Instructions to follow :: Repeat only the stretch of lines below that runs from the line with "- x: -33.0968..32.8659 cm" through the line with "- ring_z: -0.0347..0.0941", unaltered.

Records from a data collection ::
....................

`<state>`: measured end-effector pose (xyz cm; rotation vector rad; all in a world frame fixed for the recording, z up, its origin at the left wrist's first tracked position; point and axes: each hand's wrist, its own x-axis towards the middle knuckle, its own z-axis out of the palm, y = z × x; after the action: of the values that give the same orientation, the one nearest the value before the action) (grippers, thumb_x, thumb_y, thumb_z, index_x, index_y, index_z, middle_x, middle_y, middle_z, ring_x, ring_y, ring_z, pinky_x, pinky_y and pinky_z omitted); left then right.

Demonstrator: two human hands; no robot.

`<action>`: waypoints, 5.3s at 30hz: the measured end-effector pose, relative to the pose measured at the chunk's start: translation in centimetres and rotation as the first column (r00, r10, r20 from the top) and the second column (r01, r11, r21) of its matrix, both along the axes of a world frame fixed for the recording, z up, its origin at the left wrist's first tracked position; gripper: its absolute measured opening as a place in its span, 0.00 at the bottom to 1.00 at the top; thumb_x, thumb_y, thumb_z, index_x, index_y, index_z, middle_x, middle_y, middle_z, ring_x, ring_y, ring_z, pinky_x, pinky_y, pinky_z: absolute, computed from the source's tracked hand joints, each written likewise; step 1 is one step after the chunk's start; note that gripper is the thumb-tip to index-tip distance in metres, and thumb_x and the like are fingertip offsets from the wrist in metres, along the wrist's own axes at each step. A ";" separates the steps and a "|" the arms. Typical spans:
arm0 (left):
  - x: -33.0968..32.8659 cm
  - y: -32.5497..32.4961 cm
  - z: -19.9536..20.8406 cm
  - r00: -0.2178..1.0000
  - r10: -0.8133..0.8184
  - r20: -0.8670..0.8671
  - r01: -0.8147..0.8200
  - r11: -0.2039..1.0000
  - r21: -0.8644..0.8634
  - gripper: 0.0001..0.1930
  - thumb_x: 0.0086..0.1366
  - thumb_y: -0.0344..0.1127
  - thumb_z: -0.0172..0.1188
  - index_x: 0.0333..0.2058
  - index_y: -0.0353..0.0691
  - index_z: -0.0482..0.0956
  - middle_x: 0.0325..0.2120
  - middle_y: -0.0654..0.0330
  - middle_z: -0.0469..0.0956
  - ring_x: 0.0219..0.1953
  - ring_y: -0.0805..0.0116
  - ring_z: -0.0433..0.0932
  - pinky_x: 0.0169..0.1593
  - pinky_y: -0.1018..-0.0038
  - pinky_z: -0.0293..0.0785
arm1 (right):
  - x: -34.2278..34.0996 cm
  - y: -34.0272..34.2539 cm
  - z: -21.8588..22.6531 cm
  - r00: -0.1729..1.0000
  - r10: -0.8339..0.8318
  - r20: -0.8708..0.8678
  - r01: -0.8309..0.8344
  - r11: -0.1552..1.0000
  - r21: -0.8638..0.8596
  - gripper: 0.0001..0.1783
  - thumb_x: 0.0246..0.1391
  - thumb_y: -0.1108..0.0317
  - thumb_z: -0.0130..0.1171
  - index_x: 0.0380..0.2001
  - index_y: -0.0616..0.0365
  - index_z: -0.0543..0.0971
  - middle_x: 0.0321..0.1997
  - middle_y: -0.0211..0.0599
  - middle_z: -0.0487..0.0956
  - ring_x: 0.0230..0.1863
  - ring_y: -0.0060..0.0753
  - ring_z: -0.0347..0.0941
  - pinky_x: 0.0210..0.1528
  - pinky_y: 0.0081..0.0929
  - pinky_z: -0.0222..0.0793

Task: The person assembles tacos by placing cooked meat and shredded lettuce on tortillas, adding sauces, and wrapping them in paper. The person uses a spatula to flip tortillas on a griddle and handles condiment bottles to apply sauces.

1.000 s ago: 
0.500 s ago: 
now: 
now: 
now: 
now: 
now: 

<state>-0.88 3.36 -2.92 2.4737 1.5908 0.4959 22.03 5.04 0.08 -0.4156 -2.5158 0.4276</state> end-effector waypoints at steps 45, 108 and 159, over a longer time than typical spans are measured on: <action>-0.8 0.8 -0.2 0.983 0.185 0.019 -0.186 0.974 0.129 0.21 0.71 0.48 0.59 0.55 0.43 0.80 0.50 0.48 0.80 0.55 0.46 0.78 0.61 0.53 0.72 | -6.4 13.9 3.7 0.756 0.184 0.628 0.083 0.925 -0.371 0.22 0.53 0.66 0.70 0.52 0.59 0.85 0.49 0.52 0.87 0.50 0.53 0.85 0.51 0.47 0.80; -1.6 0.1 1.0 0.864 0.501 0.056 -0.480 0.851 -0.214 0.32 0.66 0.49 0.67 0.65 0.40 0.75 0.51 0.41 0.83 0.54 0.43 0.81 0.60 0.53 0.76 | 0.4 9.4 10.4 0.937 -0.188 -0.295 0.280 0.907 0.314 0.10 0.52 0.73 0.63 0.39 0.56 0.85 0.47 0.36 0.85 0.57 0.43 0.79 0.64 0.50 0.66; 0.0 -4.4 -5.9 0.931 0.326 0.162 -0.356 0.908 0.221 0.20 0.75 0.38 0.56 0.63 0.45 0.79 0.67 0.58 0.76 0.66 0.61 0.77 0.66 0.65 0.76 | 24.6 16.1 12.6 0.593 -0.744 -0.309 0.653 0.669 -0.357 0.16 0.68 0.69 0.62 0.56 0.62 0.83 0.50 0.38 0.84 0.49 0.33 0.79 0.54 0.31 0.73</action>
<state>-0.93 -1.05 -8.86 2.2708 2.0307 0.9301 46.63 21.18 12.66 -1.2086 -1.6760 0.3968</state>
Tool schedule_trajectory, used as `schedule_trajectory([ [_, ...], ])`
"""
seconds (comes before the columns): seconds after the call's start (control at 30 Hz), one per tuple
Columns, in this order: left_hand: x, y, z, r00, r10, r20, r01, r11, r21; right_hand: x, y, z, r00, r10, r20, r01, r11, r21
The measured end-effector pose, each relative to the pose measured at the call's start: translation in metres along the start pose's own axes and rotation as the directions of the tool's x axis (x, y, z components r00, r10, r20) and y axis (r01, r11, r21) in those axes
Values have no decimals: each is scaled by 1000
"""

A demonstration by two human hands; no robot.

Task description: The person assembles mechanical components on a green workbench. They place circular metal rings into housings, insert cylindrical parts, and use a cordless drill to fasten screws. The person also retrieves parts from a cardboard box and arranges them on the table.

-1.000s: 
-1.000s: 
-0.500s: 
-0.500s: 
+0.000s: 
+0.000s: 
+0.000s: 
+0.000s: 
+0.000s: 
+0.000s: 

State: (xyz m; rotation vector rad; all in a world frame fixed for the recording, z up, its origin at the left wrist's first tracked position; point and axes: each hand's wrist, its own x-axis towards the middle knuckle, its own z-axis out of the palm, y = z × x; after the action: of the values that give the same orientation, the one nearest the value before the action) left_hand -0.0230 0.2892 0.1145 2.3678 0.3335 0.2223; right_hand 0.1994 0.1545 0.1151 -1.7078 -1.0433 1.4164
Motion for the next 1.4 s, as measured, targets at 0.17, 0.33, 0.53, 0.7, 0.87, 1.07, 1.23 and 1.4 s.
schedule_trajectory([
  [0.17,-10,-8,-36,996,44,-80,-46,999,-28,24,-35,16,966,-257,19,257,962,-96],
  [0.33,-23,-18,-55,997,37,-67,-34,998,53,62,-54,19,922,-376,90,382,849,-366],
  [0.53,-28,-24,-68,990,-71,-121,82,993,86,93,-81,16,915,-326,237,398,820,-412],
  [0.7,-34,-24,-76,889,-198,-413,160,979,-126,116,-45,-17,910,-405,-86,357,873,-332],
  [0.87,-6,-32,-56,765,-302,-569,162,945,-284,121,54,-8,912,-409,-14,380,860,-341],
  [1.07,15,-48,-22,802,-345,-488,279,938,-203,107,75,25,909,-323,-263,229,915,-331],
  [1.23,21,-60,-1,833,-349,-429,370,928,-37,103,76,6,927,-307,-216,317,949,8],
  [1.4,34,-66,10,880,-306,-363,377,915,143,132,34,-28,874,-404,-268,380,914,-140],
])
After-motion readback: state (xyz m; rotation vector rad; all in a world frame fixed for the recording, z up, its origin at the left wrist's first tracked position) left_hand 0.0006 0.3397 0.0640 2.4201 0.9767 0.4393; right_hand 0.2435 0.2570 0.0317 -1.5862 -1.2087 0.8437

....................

Result of the exercise ::
  - x: -33.0968..32.8659 cm
  - y: -32.5497..32.4961 cm
  - z: -19.9536..20.8406 cm
  - r00: -0.2178..1.0000
  - r10: -0.8133..0.8184
  - r20: -0.8670..0.8671
  - r01: -0.8147..0.8200
  - r11: -0.2039..1.0000
  - r21: -0.8644..0.8634
  - gripper: 0.0001..0.1930
  - thumb_x: 0.0086..0.1366
  - thumb_y: -0.0344..0.1127
  - thumb_z: -0.0172..0.1188
  - index_x: 0.0333..0.2058
  - index_y: -0.0353..0.0691
  - index_z: -0.0482..0.0956
  - middle_x: 0.0325..0.2120
  - middle_y: -0.0654..0.0330
  - middle_z: -0.0469..0.0956
  - ring_x: 0.0219..0.1953
  - ring_y: -0.0805..0.0116
  - ring_z: -0.0433..0.0932
  - pinky_x: 0.0169..0.1593
  - pinky_y: -0.1018..-0.0038
  - pinky_z: -0.0293..0.0785
arm1 (right):
  - x: -34.2278..34.0996 cm
  - y: -34.0272..34.2539 cm
  - z: -21.8588..22.6531 cm
  - r00: -0.1729..1.0000
  - r10: -0.8339..0.8318
  - r20: -0.8708..0.8678
  - r01: -0.8309..0.8344
  - r11: -0.1552..1.0000
  - r21: -0.8638..0.8596
  - gripper: 0.0001..0.1783
  - thumb_x: 0.0246..0.1391
  - thumb_y: -0.1108..0.0317
  - thumb_z: -0.0130..0.1171
  - index_x: 0.0380..0.2001
  - index_y: -0.0616..0.0365
  - index_z: -0.0543..0.0971
  - middle_x: 0.0321..0.1997
  - middle_y: -0.0211..0.0599
  - middle_z: -0.0487..0.0956
  - ring_x: 0.0230..0.1863
  - ring_y: -0.0060..0.0753
  - ring_z: -0.0347..0.0941

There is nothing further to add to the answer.